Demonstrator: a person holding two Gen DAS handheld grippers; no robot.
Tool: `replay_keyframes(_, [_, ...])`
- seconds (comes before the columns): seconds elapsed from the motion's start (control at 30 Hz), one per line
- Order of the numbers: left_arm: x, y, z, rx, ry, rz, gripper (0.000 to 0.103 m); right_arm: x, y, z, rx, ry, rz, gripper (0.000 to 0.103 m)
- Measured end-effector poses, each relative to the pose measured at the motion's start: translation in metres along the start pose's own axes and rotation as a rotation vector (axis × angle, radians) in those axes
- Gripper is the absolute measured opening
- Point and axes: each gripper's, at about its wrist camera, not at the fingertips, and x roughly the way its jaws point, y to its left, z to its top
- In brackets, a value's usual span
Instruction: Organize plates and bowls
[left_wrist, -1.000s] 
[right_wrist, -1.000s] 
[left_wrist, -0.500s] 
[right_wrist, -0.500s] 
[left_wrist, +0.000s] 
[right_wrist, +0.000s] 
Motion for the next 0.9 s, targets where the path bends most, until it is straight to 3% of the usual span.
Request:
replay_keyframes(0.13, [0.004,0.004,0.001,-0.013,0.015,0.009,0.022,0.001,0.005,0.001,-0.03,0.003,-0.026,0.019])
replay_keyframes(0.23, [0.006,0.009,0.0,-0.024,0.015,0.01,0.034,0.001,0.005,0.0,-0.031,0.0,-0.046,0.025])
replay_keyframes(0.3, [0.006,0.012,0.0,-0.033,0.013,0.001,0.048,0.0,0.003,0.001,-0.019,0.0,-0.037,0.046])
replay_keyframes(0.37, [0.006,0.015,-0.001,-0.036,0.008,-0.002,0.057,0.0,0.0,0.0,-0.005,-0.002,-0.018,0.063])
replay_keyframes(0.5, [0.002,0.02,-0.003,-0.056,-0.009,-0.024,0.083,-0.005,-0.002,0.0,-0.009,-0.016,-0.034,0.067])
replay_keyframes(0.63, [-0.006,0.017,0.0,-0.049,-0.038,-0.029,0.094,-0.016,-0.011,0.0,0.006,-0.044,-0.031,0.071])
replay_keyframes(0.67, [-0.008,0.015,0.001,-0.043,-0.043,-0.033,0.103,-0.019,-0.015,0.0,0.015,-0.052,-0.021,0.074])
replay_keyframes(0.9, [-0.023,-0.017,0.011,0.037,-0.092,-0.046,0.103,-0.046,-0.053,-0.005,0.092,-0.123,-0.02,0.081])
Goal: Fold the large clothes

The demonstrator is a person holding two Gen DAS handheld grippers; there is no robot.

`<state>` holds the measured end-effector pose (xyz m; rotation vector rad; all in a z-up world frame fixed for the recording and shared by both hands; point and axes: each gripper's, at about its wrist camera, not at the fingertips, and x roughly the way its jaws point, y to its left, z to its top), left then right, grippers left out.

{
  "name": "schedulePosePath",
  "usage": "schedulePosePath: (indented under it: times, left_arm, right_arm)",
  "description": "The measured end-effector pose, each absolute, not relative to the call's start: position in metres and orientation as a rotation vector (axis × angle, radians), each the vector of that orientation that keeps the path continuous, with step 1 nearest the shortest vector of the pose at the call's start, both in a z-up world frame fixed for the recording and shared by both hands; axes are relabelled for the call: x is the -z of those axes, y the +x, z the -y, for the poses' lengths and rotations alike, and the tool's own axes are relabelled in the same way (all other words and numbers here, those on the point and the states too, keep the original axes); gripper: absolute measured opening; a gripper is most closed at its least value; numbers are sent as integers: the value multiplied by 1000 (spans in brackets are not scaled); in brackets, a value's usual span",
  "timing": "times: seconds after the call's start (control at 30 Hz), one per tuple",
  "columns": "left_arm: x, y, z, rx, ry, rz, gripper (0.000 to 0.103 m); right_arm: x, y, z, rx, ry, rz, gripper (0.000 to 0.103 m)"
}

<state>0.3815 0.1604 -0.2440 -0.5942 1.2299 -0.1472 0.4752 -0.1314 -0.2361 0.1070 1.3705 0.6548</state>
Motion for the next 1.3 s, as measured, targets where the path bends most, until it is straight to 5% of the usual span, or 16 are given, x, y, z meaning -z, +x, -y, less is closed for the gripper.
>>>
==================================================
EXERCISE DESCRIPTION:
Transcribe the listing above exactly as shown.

EXERCISE RESULT:
Demonstrator: a person holding two Gen DAS handheld grippers; no robot.
Tool: `replay_keyframes(_, [_, ...])`
- seconds (comes before the columns): seconds elapsed from the motion's start (control at 30 Hz), one per line
- Order of the numbers: left_arm: x, y, z, rx, ry, rz, gripper (0.000 to 0.103 m); right_arm: x, y, z, rx, ry, rz, gripper (0.000 to 0.103 m)
- Measured end-effector poses, each relative to the pose measured at the motion's start: translation in metres along the start pose's own axes and rotation as a rotation vector (axis × angle, radians) in those axes
- Gripper is the absolute measured opening
- Point and axes: each gripper's, at about its wrist camera, not at the fingertips, and x roughly the way its jaws point, y to its left, z to its top
- In brackets, a value's usual span
Instruction: Organize plates and bowls
[left_wrist, -1.000s] 
[right_wrist, -1.000s] 
[left_wrist, -0.500s] 
[right_wrist, -0.500s] 
[left_wrist, +0.000s] 
[right_wrist, +0.000s] 
Motion for the next 0.9 s, targets where the path bends most, until it is straight to 3% of the usual span.
Request:
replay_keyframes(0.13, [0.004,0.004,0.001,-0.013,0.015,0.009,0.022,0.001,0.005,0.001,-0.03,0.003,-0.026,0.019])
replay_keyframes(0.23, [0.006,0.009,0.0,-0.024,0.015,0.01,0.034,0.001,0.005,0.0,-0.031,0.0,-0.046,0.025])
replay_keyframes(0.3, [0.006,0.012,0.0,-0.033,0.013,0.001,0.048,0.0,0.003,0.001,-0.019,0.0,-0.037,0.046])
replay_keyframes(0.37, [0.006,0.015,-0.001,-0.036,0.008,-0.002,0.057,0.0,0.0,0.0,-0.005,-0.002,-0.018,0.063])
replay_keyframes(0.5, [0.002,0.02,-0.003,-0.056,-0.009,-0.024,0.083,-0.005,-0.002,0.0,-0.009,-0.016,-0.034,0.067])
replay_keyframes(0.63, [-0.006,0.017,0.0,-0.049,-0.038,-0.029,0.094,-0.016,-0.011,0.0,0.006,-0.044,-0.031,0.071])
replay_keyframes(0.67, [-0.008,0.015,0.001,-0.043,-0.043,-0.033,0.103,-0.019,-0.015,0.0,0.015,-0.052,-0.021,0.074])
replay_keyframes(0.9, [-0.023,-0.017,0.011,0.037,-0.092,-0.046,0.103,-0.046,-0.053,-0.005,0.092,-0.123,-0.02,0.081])
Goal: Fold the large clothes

The demonstrator is a person holding two Gen DAS handheld grippers; there is no robot.

`<state>` holds the measured end-effector pose (xyz m; rotation vector rad; all in a z-up world frame fixed for the recording and shared by both hands; point and axes: each gripper's, at about its wrist camera, not at the fingertips, and x roughly the way its jaws point, y to its left, z to its top), left then right, grippers left out.

{
  "name": "schedulePosePath",
  "usage": "schedulePosePath: (indented under it: times, left_arm, right_arm)",
  "description": "The measured end-effector pose, each absolute, not relative to the call's start: position in metres and orientation as a rotation vector (axis × angle, radians), each the vector of that orientation that keeps the path continuous, with step 1 nearest the shortest vector of the pose at the call's start, both in a z-up world frame fixed for the recording and shared by both hands; axes are relabelled for the call: x is the -z of those axes, y the +x, z the -y, for the poses' lengths and rotations alike, and the tool's own axes are relabelled in the same way (all other words and numbers here, those on the point and the states too, keep the original axes); gripper: absolute measured opening; a gripper is most closed at its least value; numbers are sent as integers: the value multiplied by 1000 (spans in brackets are not scaled); in brackets, a value's usual span",
  "timing": "times: seconds after the call's start (control at 30 Hz), one per tuple",
  "columns": "left_arm: x, y, z, rx, ry, rz, gripper (0.000 to 0.103 m); right_arm: x, y, z, rx, ry, rz, gripper (0.000 to 0.103 m)"
}

<state>0.3815 0.1604 -0.2440 -0.5942 1.2299 -0.1472 0.4752 -0.1314 -0.2361 0.1070 1.3705 0.6548</state>
Motion for the next 1.3 s, as measured, targets where the path bends most, until it is straight to 5% of the usual span, or 16 are given, x, y, z meaning -z, +x, -y, less is closed for the gripper.
>>>

This output requires nothing more.